Altını Çizdiğim Satırlar:

....Kendimi beğendirmek için onlara sofralar mı hazırlamalıyım?

....Herifler ayı değil ki insan, açık bir kadın görünce saldırmaları gerekmez.

....birine iltifat et canını al. ...Keriz gibi inanıyoruz el âlemin iltifatlarına.

....onlar (erkekler) bir kadın görünce ona kadın gibi bakıyorlar, insan gibi değil.....Biz böyle bakmıyoruz. Biz bir erkek görür görmez, orasına burasına bakıp incelemiyoruz....Ama bu herifler için her kadın sanki potansiyel yatak arkadaşı.

....bu salak erkeklere hiç güvenme, hepsinin eli şeylerindedir ve beyinlerine de oraları hükmeder, ...."Hükmeder de iş eyleme gelince pek bir şeye yaramazlar, ...akıl makıl aradıkları yok, akıllıysan sana sinir oluyorlar hatta...

....Filmi ben seçersem ve adam beğenmezse vicdan azabından geberiyorum. İçimize işlemiş bu duygular, ille de onlar mutlu olacak. :))

....-"Mutlu değil miydin Anneciğim" dedim..." Hep ikinci planda olmayı kabullenmek, hep uyum göstermek, hep karşındakini pohpohlamak ve kendini asla kavga etmemeye, sesini bile yükseltmemeye programlamak mutluluksa mutluydum" dedi.

....O zaman, gideyim yatak odasına diyorum, yorganı üzerinden çekip alayım, kolundan tuttuğum gibi kaldırayım, 'Dinle beni Erkan' diye bağırayım, 'ben rolümü bırakıyorum, bırakıyorum başkası oynasın yada bu karakter bitsin bu oyunda. Hem zaten yönetmen kim? Kim karar verecek buna? Var mı bizim oyunumuzun bir yönetmeni? Bana bu rolü kim biçmiş, söyler misin kim?'

...Yandaki, üstteki, alttaki komşular mı bana bu rolleri biçmişler? Yoksa ilkokuldaki öğretmenim mi? Amcam mı? teyzem mi? halam mı? dayım mı? Sen mi bu rolü biçtin Erkan? Kim? Niçin? nasıl?

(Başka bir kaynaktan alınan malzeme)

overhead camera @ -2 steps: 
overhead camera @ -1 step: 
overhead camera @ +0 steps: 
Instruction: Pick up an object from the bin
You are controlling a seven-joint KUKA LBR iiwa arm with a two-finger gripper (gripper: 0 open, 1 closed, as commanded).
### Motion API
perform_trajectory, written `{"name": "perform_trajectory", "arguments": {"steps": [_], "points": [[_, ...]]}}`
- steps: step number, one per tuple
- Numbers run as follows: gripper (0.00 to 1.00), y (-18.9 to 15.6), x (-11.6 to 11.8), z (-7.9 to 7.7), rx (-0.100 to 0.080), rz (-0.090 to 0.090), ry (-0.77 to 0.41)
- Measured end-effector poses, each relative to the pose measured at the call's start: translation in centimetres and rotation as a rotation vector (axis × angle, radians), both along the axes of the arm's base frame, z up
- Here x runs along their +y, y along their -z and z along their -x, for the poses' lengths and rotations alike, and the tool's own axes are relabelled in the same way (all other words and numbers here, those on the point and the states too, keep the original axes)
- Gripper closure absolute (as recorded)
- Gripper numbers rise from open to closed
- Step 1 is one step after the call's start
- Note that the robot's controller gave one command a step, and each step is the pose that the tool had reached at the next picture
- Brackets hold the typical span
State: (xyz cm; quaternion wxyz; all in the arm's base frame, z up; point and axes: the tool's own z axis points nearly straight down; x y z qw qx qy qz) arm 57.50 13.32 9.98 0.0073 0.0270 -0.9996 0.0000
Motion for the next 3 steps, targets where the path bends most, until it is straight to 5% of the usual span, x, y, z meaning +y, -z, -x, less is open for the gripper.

Yoksa...Ben mi? Kendim mi?

Orada bir adam var içerde...

Onunla konuşmak istiyorum. Bana saygı duysun, hayran olsun istiyorum. Beni özlesin.....

Onunla el ele yürümek, ....

Şurada bir adam var yanıbaşımda, hepsi bu...Sadece var...

Ben bu rolü istemiyorum.

Rolümü bırakmam için ille de bir şeylerin yıkılması, kırılıp dökülmesi mi gerekiyor? İlle de bir hasar mı olmalı?

Başka sahneler yok mu? Hep aynı saynede aynı rolü mü oynamalıyız?

Bu sahneden çıkmak istiyorum. Seyirciler memnun, bırakmıyorlar. Alkışlar, alkışlar... ve ne kadar başarılısınız. vazgeçin canım, bakın herkes nasıl da size gipta ediyor...

....İstemediğim hiç bir şeyi yapmayacağım.

Ne derler o zaman? Bencil mi? Desinler....Bencil olmamak için yaşam boyu özveride bulunmak, hep kendinden vermek, onlar ne istiyorsa, öyle yaşamak gerekiyorsa...Yo hayır ben bencil olacağım.